=== Prompt ===
If a line in the following entries holds the string "silver", include it in the tally. State the total and nothing further.

=== Entries shown ===
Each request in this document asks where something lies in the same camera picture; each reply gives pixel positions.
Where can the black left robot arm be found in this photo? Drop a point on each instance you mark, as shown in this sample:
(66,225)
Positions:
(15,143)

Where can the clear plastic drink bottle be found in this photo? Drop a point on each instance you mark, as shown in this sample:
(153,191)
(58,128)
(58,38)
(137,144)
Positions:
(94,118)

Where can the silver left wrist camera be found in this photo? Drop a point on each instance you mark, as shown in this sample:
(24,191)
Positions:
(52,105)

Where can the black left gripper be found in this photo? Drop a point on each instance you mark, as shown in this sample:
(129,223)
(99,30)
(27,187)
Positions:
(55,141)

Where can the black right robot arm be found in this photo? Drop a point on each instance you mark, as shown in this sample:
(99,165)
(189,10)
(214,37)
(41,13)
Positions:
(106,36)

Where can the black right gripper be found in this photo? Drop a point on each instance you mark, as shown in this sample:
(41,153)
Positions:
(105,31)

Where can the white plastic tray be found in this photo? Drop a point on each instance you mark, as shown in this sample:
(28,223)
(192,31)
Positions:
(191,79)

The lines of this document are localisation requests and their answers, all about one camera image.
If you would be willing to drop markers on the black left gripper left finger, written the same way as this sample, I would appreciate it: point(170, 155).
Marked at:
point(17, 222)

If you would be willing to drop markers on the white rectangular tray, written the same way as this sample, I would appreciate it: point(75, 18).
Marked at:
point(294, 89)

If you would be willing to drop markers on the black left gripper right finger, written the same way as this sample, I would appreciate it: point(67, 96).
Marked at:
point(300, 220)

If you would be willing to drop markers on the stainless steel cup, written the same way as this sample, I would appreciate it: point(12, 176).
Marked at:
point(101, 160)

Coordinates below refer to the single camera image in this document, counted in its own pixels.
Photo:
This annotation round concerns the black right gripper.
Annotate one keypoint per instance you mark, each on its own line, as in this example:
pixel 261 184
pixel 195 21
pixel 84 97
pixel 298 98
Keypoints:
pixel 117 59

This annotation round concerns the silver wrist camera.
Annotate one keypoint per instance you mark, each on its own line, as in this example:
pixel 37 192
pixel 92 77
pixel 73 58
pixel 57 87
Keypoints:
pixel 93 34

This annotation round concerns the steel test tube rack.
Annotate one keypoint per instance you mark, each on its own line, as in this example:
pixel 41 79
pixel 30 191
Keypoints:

--

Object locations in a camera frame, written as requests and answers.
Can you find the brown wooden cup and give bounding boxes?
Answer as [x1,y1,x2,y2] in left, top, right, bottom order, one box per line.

* * *

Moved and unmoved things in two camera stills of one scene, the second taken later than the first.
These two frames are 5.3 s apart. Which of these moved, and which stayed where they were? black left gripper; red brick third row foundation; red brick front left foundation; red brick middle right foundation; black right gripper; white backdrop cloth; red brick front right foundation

=== Solution ===
2